- _Exercise requirements_: Copy the lines below exactly. Start at the first and finish with the line containing "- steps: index".

Dataset extract START

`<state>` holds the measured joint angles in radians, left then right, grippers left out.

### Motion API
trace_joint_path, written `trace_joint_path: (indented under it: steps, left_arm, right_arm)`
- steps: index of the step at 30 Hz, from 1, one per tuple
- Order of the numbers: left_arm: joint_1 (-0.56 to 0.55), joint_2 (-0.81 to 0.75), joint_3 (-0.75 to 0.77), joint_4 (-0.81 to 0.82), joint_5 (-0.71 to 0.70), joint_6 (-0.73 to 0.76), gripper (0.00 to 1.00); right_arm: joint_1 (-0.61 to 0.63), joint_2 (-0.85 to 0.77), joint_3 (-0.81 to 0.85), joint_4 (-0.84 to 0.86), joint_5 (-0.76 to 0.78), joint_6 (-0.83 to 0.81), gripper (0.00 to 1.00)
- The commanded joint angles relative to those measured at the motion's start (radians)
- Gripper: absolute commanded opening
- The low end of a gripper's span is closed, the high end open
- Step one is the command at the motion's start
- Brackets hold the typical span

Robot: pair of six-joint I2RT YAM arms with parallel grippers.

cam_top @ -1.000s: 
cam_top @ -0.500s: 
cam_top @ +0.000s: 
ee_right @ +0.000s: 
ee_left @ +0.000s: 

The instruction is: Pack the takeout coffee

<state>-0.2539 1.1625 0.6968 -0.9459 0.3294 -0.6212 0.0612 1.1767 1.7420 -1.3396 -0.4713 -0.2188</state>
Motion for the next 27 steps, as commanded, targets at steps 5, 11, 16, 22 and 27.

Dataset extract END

- _Response box_:
`<state>` holds the measured joint angles in radians, left then right, grippers left out.

### Motion API
trace_joint_path, written `trace_joint_path: (indented under it: steps, left_arm, right_arm)`
- steps: index of the step at 30 Hz, from 1, one per tuple

Work on the answer is now done.